Using Tax-Loss Harvesting

In taxable brokerage accounts, you can turn market dips into a tax benefit through a strategy called tax-loss harvesting. When one of your ETFs drops below what you paid for it, you sell to “realize” the loss on paper, then immediately buy a similar but not identical ETF so you stay invested. That realized loss can offset capital gains from other investments, reduce up to $3,000 of ordinary income per year, and any unused losses carry forward indefinitely to offset future gains.

The key rule is the IRS wash sale provision: you can’t buy a “substantially identical” security within 30 days before or after the sale. Selling a total U.S. stock market ETF and buying a different provider’s S&P 500 ETF generally passes this test, since they track different indexes. But selling one S&P 500 ETF and buying another that tracks the same index is riskier territory. Single-stock ETFs or highly concentrated sector ETFs that mirror the original holding too closely can also trigger wash sale problems.

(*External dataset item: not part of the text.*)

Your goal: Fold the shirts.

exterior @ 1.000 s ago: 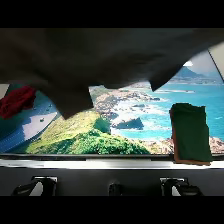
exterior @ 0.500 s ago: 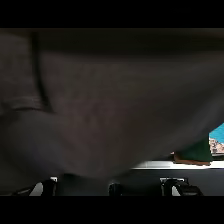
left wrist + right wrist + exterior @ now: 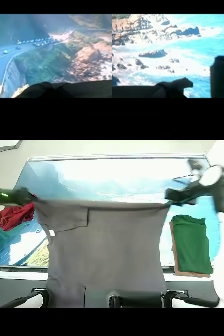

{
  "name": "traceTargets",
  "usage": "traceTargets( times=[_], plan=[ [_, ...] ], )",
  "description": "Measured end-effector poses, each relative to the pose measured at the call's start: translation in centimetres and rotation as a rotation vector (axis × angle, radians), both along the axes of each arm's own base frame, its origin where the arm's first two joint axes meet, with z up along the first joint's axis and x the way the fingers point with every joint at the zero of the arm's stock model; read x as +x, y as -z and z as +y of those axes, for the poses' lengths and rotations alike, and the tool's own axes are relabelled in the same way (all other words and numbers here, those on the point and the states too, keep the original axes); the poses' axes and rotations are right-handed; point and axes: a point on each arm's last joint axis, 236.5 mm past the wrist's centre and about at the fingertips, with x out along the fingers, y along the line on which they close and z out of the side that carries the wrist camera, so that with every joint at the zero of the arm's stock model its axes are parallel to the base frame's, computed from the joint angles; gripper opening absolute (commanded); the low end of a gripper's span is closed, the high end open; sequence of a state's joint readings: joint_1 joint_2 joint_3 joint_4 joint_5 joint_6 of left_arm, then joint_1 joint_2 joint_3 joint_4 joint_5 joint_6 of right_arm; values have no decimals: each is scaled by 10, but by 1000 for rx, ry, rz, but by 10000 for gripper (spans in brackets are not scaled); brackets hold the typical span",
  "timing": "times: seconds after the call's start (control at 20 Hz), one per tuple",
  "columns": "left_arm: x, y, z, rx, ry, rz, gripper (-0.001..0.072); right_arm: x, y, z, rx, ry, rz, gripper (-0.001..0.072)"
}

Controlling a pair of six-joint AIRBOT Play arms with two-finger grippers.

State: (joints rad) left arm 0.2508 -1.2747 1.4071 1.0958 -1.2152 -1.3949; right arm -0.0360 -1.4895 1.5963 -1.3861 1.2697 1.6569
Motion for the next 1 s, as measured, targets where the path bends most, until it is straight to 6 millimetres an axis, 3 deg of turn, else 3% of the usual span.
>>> traceTargets(
  times=[0.1, 0.2, 0.35, 0.45, 0.6, 0.8, 0.95, 1.0],
  plan=[
    [26, 55, -1, -39, -30, 51, 34, 36, 44, 17, 65, 15, -17, 41],
    [54, 87, -5, -75, -57, 36, 34, 68, 65, 24, 122, 66, -82, 41],
    [89, 104, -10, -94, -80, -28, 34, 99, 72, 27, 172, 139, -174, 41],
    [97, 102, -8, -86, -71, -57, 34, 99, 71, 27, 178, 148, -175, 41],
    [81, 101, 0, -70, -13, -2, 34, 63, 73, 30, 146, 91, -45, 42],
    [0, 150, 3, -84, 86, 316, 34, -24, 108, 35, 110, -4, 293, 42],
    [-50, 180, 8, -100, 88, 505, 36, -65, 135, 35, 108, -16, 447, 42],
    [-60, 185, 8, -104, 87, 539, 74, -72, 140, 36, 113, -11, 472, 100]
  ],
)
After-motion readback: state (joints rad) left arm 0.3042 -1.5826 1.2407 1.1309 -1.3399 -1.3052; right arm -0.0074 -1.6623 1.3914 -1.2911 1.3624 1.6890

Tax-loss harvesting is most valuable in years when you’re also realizing large gains elsewhere, such as selling real estate or a business. Market volatility creates natural harvesting opportunities even in years without big gains, since those carried-forward losses remain available for future use.

Keep Costs as Low as Possible

The cheapest broad index ETFs now cost 0.03%, which works out to $3 per year on a $10,000 investment. Even small cost differences compound dramatically over time. A $100,000 portfolio earning 7% annually for 30 years grows to roughly $574,000 at a 0.03% expense ratio but only about $536,000 at a 0.50% ratio. That’s nearly $38,000 lost to fees on a single initial investment.

Beyond expense ratios, watch for hidden costs. Wide bid-ask spreads on thinly traded ETFs act as a fee every time you transact. Frequent trading in a taxable account generates capital gains taxes that eat into returns. And chasing complex, high-fee products like leveraged ETFs, inverse funds, or volatility ETFs (which carry expense ratios of 0.75% to 0.95%) rarely benefits long-term investors. These products are designed for short-term tactical trades, not portfolio building.

The simplest, cheapest portfolio you can stick with through a full market cycle will almost certainly outperform a complex, expensive one you abandon when things get rough.